Simon’s Graphics Blog

Representing Rotations in Quaternion Arithmetic

· Read in about 6 min · (1228 Words)
maths

Quaternions crop up a lot in game development, since they are an efficient way to store rotations in 3-space. This article attempts to serve as a mathematical introduction to quaternions, and explains how and why we choose to use them to represent 3D rotations.

Basic Quaternion Arithmetic

Quaternions form what is called a non-commutative division ring. This space can be visualised in a similar manner to complex numbers. Just as the complex numbers can be represented by a two-dimensional co-ordinate on the complex plane, quaternions can be represented by a co-ordinate in 4-D space. This is written:

$$ q=w+x\boldsymbol{i}+y\boldsymbol{j}+z\boldsymbol{k} \text{ for } w,x,y,z \in \mathbb{R} $$

The numbers $\boldsymbol{i}$, $\boldsymbol{j}$ and $\boldsymbol{k}$ are related to the real numbers and each other by the following equalities:

$$\begin{array}{c} \boldsymbol{i}^2=\boldsymbol{j}^2=\boldsymbol{k}^2=-1 \\ \boldsymbol{i}\boldsymbol{j}=\boldsymbol{k} \end{array}$$

Quaternions can be viewed as a vector space over the real numbers. In this way they are given the notation:

$$\begin{array}{c} q=(w,x,y,z) \text{ for } w,x,y,z \in \mathbb{R} \\ \text{or} \\ q=[w,\boldsymbol{v}] \text{ where } \boldsymbol{v}=(x,y,z) \end{array}$$

When adding or subtracting quaternions you perform the same operation as for vectors and matrices: add and subtract component-wise. As with many other vector spaces, the quaternions come equipped with a norm, which is function (usually regarded as a “length”) that returns a single real number given a quaternion. It is usually defined as:

$$\Vert q\Vert=\sqrt{w^2 + x^2 + y^2 + z^2}$$

A non-commutative division ring has more structure than a vector space, namely a non-commutative multiplication operator.
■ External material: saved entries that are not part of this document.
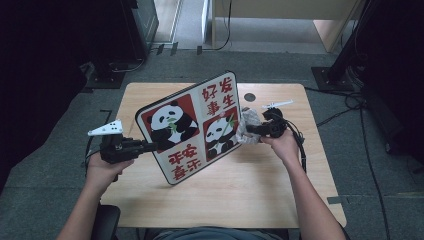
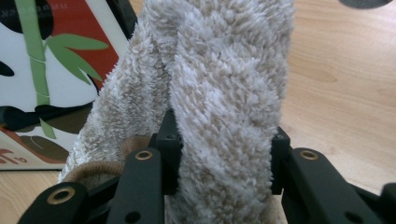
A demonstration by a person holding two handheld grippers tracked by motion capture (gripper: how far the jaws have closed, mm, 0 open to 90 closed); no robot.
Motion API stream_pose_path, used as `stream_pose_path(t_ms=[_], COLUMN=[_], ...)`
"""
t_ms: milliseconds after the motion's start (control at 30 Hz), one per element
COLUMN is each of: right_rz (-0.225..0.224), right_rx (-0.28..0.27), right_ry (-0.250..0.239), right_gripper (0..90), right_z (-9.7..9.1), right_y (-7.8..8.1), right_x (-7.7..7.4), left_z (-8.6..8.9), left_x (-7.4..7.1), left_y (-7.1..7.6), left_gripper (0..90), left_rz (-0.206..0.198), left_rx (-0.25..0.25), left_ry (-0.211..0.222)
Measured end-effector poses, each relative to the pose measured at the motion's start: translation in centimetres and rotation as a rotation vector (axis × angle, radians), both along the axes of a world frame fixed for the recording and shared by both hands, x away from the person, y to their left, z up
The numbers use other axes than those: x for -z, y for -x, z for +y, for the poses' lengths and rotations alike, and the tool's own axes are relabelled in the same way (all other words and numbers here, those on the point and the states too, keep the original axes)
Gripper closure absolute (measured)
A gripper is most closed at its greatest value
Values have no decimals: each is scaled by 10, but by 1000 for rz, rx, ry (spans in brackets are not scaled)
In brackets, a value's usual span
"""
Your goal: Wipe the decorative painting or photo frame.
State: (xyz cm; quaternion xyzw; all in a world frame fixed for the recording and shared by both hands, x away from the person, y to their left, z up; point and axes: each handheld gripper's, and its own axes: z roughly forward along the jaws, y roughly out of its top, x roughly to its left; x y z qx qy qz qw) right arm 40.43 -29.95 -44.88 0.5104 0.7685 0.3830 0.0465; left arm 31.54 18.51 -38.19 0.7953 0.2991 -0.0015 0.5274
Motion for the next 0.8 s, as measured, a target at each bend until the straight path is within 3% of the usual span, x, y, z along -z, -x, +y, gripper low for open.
stream_pose_path(t_ms=[67,300,500,800], right_rz=[17,-4,7,-18], right_rx=[4,-13,-12,16], right_ry=[-18,-1,19,12], right_gripper=[621,620,619,617], right_z=[-2,-4,-5,-15], right_y=[0,3,4,6], right_x=[3,16,26,18], left_z=[0,0,-1,-1], left_x=[0,-1,-1,-1], left_y=[0,1,2,2], left_gripper=[786,785,785,780], left_rz=[0,-2,-2,-13], left_rx=[-3,-8,-13,-22], left_ry=[-3,-8,-9,-18])
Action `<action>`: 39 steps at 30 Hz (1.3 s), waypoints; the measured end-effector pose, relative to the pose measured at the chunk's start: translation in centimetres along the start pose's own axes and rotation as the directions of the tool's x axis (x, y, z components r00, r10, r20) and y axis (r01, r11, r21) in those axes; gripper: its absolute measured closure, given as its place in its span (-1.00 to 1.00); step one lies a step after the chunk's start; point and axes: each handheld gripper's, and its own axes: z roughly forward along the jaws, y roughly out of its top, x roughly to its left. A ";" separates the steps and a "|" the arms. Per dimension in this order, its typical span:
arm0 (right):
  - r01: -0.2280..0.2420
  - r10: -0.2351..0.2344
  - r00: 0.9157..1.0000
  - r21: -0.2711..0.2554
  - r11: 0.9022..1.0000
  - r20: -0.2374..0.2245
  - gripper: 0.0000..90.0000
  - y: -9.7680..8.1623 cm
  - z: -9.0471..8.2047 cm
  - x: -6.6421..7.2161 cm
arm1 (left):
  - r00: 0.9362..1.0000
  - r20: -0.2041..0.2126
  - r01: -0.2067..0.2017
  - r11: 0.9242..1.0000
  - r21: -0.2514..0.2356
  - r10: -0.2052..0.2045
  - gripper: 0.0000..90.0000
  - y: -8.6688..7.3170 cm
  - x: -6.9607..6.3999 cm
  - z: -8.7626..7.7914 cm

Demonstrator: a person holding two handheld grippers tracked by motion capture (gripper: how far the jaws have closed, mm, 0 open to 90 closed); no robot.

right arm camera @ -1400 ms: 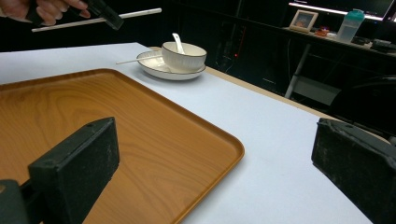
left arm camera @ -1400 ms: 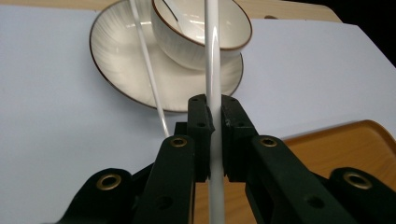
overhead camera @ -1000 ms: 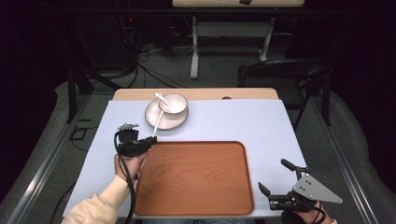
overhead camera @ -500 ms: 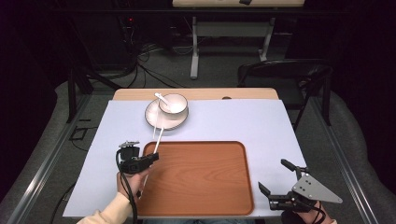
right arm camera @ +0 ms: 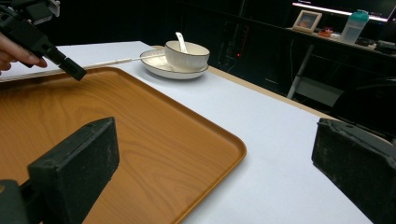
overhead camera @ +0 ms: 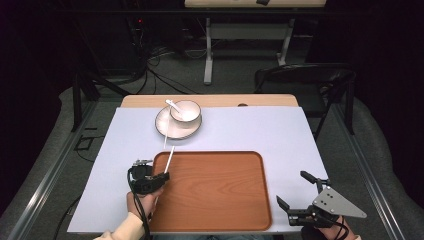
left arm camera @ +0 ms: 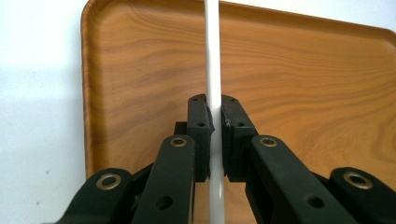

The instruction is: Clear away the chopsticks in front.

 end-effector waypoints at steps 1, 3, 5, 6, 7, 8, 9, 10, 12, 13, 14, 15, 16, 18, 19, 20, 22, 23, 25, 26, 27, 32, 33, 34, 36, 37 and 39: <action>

Without worrying too much about the exact definitions of these words (those interested can pick up the nearest undergraduate text on algebra) this basically means they form a special kind of number system. The word “non-commutative” means that multiplication is not symmetric, in other words:

$$q_1 q_2 \neq q_2 q_1 \text{ in general}$$

We can define quaternion multiplication using the second vector notation above and the normal vector dot and cross product as:

$$q_1 q_2 = [w_1 w_2 - v_1 \cdot v_2, w_1 v_2 + w_2 v_1 + v_1 \wedge v_2]$$

This is entirely equivalent to multiplying out the various components of i, j and k using the very first notation given earlier. Try it if you don’t believe me! :)

Conjugates And Inversion

Now that we can add, subtract and multiply quaternions it would be useful to also be able to divide them. As a direct extension of the complex conjugate in complex arithmetic, the quaternion conjugate is defined as:

$$q^\ast=(w,-x,-y,-z)$$

By multiplying this out using the definition of multiplication above, it can be shown that:

$$q^\ast{q}=qq^\ast=\Vert q\Vert^2$$

This equality allows us to construct the inverse of any quaternion:

$$q^{-1}=\frac{q^\ast}{\Vert q\Vert^2}$$

We can use the above definitions to prove that:

$$q^{-1}q=qq^{-1}=1$$

Exponentials, Logarithms And Powers

Since quaternions are really just numbers you would expect there to be a natural extension of our idea of exponentials and logarithms for real numbers. Well it just so happens that there is, and it is derived in a similar way to the extension for complex numbers. This section is aimed at the mathematically fearless and can be skipped if need be without causing confusion in later sections.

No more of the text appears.